A corruption scandal involving the media and the government dominated the media scene in 2003. A journalist was still being prosecuted for criticising the pope, a strong taboo in Poland.

A row over a proposed broadcasting law erupted in December 2002 when Adam Michnik, editor of the country's biggest daily paper, Gazeta Wyborcza, accused film producer Lew Rywin, head of the monitoring council of Canal Plus Polska, of asking him six months previously for a bribe of 17 million euros for prime minister Leszek Miller and the ruling Democratic Left Alliance (SLD) party. In return the government would amend the broadcasting bill to allow the paper's owners, the Agora group, to buy the privately-owned TV station Polsat. The bill, aimed at curbing narrow ownership of the radio and TV sector, was strongly criticised by privately-owned media. Parliament launched an enquiry into the accusations and the government withdrew the proposed law on 22 July.

The Catholic Church and its pope remained tricky subjects for the media, with the law requiring "respect for Christian values" (article 18.2). A journalist was being prosecuted for criticising the pope and faced up to three years in prison, since Polish law still provides for prison terms for defamation, contrary to international standards.

A journalist physically attacked

Adam Tuchlinski, a photographer for the Polish edition of the US magazine Newsweek, was attacked on 30 May 2003 by members of the ruling SLD party after taking pictures in front of the party's Warsaw headquarters of three men named in a corruption scandal – former health minister and SLD chief for the Warsaw region Mariusz Lapinski, his top administrative aide Waldermar Deszczynski and the former head of the state health fund, Aleksander Naumann. Naumann objected to being photographed and insulted Tuchlinski, while Lapinski asked some party members to get rid of the journalist. Two men then roughed him up and tried to seize his film. He fell on the ground but was not hurt and his camera was only slightly damaged. The Warsaw public prosecutor's office opened an enquiry into the incident on 2 June. Two days later, Naumann, Lapinski and the two attackers were expelled from the party.

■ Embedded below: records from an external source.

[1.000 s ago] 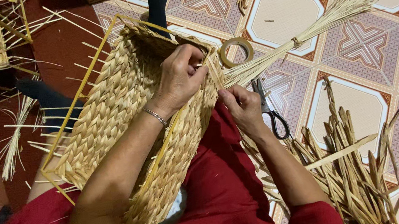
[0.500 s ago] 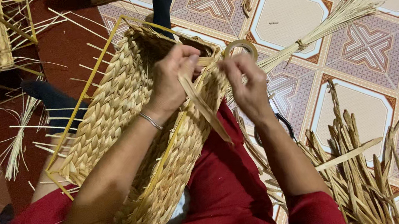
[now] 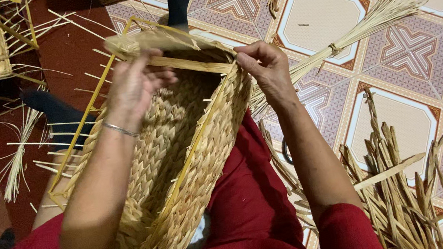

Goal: The person weaves a rectangular basket by hand, threading dried palm strips through the existing weave along the rim. They adjust the basket's position and continue interlacing the strips to build up the side walls.

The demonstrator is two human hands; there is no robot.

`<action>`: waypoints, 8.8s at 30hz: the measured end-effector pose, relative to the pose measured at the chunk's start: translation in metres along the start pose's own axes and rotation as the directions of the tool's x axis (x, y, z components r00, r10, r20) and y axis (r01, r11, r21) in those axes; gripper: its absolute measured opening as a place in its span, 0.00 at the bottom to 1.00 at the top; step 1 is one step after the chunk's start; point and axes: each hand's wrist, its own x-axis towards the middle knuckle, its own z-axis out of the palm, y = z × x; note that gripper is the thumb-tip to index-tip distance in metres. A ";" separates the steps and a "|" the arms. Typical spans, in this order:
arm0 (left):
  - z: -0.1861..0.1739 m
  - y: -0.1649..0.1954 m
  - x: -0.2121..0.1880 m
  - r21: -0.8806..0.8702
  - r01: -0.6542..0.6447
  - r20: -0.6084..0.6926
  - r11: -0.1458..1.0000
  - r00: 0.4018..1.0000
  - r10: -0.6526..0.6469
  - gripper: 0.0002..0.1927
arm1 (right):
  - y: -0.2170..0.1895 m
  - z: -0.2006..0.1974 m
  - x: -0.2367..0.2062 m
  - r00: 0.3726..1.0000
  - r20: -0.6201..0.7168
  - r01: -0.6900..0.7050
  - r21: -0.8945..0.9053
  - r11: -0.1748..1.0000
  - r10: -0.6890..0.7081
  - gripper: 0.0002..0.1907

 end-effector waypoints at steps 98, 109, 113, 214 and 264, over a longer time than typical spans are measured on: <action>0.071 -0.026 0.019 0.450 -0.012 0.370 0.893 0.912 -0.174 0.16 | -0.004 0.030 -0.054 0.944 -0.069 0.279 -0.360 0.890 -0.324 0.09; 0.066 -0.038 0.020 0.389 0.087 0.294 0.917 0.932 -0.213 0.08 | -0.038 0.034 -0.055 0.839 0.113 0.442 -0.712 0.546 -0.532 0.09; 0.067 -0.042 0.020 0.386 0.104 0.293 0.917 0.929 -0.228 0.09 | -0.041 0.031 -0.052 0.836 0.135 0.458 -0.706 0.541 -0.532 0.07; 0.090 -0.046 -0.054 0.594 -0.787 0.738 -0.168 0.450 0.502 0.25 | -0.040 0.007 -0.188 0.999 0.016 -0.031 -0.105 0.994 0.033 0.13; -0.076 0.071 0.036 0.662 -0.345 0.015 0.666 0.894 0.448 0.31 | -0.028 0.024 -0.053 1.000 0.004 0.012 -0.167 0.986 -0.011 0.43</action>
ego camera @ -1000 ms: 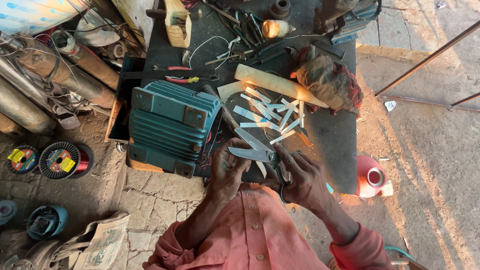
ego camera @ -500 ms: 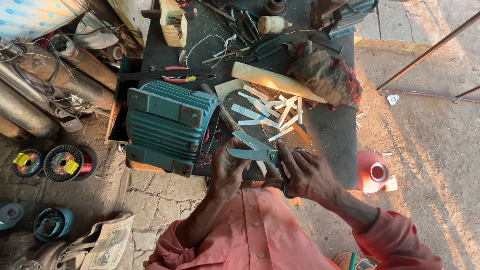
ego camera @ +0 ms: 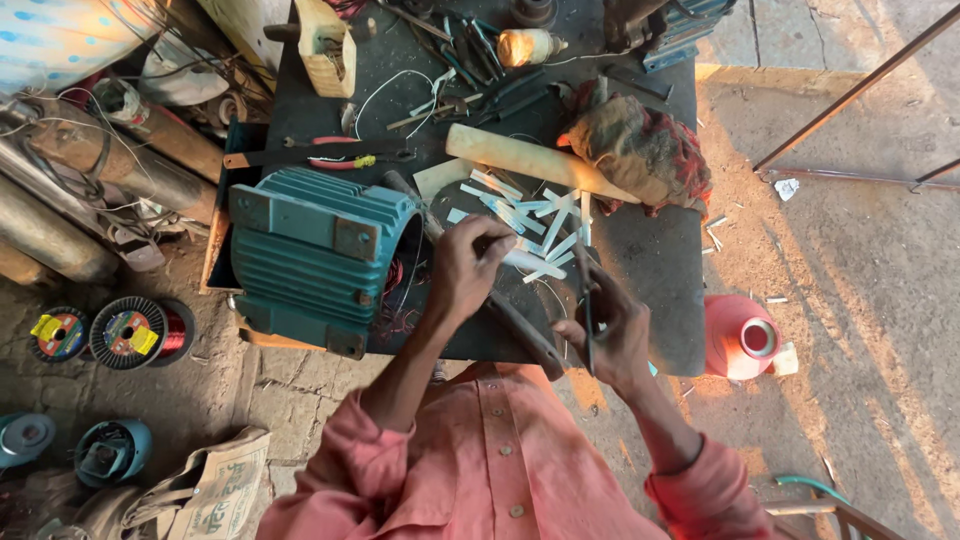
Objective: The person uses shears to cut small strips of white insulating material and places them into the slots of a teal electric motor. The person then uses a wooden mallet to tap the material into place within the motor housing.
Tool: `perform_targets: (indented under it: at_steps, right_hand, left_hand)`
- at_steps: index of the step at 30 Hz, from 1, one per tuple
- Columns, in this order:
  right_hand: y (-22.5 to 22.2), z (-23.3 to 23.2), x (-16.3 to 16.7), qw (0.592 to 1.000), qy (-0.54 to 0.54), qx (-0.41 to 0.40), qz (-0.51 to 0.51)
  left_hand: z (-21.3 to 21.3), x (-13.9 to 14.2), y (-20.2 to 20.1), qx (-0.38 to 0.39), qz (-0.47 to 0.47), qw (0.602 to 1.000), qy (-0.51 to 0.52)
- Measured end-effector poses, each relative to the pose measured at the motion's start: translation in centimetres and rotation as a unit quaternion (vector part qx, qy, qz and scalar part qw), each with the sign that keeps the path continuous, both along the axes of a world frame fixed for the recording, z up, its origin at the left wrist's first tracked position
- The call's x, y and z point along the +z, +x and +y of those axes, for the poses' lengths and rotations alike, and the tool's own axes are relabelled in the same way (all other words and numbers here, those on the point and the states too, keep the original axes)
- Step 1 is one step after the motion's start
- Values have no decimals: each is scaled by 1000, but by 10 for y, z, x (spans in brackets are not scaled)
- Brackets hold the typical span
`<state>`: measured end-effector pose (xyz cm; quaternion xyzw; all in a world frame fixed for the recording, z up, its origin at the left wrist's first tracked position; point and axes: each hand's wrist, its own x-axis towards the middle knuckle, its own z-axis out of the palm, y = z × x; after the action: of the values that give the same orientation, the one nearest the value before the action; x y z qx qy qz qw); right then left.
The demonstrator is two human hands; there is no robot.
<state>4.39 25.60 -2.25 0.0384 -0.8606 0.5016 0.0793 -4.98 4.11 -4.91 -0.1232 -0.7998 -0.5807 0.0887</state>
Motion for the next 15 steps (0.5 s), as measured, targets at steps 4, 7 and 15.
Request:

Harassment and obstruction

The media reported on 11 March 2003 that Krzystof Jedrzejczak, the boss of Radio Lodz, a regional state-run station in Lodz, had banned a programme about corruption involving the local head of the ruling SLD, Andrzej Peczak. Jedrzejczak, an SLD supporter, said the public radio should not get mixed up in a political party's internal affairs. But after widespread media protests, the station broadcast the programme, made by Przemyslaw Witkowski and journalists of the daily Gazeta Wyborcza, on 13 March.

The journalists' union at the public television station TVP released a open letter on 14 March deploring the lack of free expression in the state-run media. The next day, the national broadcasting council, KRRiT, criticised what it called many "irregularities" in the way TVP reported the work of the parliamentary probe into the Rywin corruption scandal involving bribery and a proposed new broadcasting law. The council said journalists were trying to gloss over the part played by the head of TVP, Robert Kwiatkowski.

A appeal court in Lodz convicted freelance TV journalist Henryk Dederko and his producer, Jacek Gwiazda, on 11 April of libelling the US direct-sales domestic products company Amway in a programme called "Welcome to Life." The two had won the case in 1999 but the firm had appealed. The court forbade publication of the reasons for the appeal verdict. At the firm's request, the court banned the programme, which was scheduled for broadcast two days later on TVP. In another case, Network 21, Amway's PR subsidiary, is asking for destruction of all copies of the film, which cannot be broadcast while legal action is still going on. The film, which won the top prize at the 1997 Lodz Film Festival, attacks the way the firm operates.

The Warsaw public prosecutor's office said on 30 September that Jerzy Urban, editor of the satirical weekly Nie, would be tried for "insulting Pope John Paul II as Vatican head of state" in a 15 August 2002 article, on the eve of a papal visit to Poland, headed "Walking sado-masochism" in which he nicknamed him "the Vatican's Brezhnev" and called him an "impotent old man" who was a "horrific sight" in public.

The prosecutor said Urban had "crossed the legal limits of free speech and violated journalistic ethics" by using "offensive and demeaning" words aimed at "insulting and humiliating" the pope. Urban could be jailed for up to three years for "publicly insulting a foreign head of state" (article 136.3 of the criminal code).